A Monday. Today is Elliot Ness‘s birthday.

Scientists at MIT can tell you what happened a millionth of a second after the Big Bang but they can’t tell you when it’s going to snow in Inman Square. Marc Levy suggests that the eggheads on Mass Ave should focus less on the big questions and more on the little, local ones.

I’ve lost two vaccine cards so far. I may be careless but I’m still vaccinated. It’s no big deal.

Andrew Yang is up in the polls for mayor of New York, at least among older Democrats. His Republican opponent is likely to be Guardian Angel Curtis Sliwa.

A Globe story by Sean Murphy asks, ‘Is a CarShield extended car warranty worth the money?’ I think you know the answer, especially for the one being pitched by Chris Berman and Ice-T.

And there’s a helicopter flying around on Mars. Quite a thing.

How soon we forget

Good morning. It’s going to be a mild Thursday.

Andrew Yang is running for mayor of New York and, at least according to this headline, he has some concerns about Zoom. Apart from that, his platform sounds pretty good.

Workers in grocery stores hung in there during the pandemic, dealing with maskless customers acting out over toilet paper. It’s past time that we get them vaccinated, along with the teachers and nurses. It’s only right, right?

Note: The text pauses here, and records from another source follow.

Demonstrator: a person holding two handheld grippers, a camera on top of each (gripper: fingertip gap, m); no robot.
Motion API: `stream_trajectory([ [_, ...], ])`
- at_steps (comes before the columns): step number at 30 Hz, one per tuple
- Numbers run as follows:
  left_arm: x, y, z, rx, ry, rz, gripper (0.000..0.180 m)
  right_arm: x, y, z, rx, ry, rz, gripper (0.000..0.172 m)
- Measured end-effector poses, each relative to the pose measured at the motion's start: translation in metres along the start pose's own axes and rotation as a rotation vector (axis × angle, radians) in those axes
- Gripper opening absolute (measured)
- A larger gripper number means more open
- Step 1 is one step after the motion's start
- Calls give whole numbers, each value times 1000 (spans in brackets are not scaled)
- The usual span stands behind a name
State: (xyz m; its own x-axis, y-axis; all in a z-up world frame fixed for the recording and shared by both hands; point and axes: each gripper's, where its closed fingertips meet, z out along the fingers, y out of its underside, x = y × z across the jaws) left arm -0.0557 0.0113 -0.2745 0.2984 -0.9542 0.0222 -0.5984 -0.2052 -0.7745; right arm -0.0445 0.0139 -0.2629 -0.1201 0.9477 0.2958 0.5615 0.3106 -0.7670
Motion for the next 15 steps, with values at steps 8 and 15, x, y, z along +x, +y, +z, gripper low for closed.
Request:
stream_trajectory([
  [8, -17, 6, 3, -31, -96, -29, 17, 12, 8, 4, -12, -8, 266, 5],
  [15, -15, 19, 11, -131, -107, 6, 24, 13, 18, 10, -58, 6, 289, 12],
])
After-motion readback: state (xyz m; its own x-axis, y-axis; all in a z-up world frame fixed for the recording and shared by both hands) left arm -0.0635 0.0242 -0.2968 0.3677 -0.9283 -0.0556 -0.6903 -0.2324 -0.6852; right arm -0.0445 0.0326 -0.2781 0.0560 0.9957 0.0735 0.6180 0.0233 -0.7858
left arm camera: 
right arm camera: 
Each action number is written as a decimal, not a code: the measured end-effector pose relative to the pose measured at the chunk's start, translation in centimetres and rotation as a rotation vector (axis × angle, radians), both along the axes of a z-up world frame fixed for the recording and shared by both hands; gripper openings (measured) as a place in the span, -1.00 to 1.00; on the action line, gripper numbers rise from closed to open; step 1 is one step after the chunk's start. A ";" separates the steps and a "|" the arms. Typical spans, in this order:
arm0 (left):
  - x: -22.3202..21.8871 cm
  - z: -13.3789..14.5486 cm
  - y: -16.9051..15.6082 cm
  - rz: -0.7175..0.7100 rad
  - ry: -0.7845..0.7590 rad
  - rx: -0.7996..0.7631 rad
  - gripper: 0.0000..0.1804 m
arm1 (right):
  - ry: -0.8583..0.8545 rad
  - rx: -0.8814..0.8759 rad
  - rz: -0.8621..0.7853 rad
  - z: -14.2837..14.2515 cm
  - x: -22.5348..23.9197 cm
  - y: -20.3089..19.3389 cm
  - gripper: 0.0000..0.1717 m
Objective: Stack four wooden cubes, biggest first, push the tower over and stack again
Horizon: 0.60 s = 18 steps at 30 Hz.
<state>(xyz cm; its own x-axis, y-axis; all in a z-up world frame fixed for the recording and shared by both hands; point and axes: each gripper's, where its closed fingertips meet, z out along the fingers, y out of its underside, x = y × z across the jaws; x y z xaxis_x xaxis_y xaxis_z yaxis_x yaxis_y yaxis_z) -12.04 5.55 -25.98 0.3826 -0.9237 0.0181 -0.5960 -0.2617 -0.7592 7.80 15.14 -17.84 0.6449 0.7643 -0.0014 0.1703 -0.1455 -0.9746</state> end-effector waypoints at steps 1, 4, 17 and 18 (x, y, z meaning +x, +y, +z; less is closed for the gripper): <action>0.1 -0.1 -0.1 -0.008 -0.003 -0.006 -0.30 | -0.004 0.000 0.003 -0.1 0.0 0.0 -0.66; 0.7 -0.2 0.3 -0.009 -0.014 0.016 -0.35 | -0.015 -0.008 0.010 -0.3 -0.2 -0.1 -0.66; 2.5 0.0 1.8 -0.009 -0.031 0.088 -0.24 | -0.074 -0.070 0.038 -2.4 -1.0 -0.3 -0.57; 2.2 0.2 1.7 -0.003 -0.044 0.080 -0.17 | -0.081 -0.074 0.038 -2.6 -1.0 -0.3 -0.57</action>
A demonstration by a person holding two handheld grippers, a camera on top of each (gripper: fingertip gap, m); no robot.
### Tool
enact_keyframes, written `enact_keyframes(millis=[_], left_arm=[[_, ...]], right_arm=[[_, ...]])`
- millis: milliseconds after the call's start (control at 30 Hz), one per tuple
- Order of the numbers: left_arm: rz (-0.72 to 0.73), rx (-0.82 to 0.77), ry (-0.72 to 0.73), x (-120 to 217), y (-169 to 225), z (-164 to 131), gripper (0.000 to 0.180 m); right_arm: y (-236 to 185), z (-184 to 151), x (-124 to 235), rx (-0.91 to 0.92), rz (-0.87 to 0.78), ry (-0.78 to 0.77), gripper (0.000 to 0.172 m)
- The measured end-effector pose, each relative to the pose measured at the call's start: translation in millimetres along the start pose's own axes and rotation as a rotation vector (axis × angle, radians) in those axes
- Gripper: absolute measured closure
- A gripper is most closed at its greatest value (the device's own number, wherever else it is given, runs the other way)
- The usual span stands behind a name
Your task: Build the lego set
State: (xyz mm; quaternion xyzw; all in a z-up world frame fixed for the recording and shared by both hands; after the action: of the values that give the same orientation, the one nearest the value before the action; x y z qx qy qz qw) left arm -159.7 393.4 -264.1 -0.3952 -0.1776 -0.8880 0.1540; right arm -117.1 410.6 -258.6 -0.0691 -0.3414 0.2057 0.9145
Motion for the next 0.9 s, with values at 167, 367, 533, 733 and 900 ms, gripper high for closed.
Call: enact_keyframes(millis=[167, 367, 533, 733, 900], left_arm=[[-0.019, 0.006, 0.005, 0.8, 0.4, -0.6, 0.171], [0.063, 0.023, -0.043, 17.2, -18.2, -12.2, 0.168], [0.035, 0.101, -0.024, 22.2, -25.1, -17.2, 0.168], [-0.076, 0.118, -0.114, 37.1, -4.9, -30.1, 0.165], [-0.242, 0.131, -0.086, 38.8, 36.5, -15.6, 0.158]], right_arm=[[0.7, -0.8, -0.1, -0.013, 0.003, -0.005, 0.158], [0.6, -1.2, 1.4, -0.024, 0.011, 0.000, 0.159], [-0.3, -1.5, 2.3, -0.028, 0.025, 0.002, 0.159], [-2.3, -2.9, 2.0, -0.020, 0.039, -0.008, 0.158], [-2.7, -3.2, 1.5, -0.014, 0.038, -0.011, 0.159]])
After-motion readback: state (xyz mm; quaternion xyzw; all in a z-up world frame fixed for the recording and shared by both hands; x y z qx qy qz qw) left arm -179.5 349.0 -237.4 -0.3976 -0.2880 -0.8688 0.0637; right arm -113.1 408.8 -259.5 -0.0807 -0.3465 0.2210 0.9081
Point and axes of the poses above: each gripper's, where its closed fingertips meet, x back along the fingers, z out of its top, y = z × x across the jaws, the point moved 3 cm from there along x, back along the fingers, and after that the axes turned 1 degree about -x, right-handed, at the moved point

Faster than light warp drives were a science fiction thing. But now scientists have worked out how to actually build one. Here’s Sabine Hossenfelder to explain.

Boston traffic has apparently improved. Last year we had the distinction of having the worst traffic in the US. But in the latest rankings we’ve dropped to number 4 nationally, 36th globally, putting us behind backwaters like Zagreb and Rostov-on-Don in congestion. Come on, we can do better than that.

And a Bloomberg story from yesterday has been updated to reflect that the police video system that was hacked was not in Stoughton, MA, but Stoughton, Wisconsin. So close.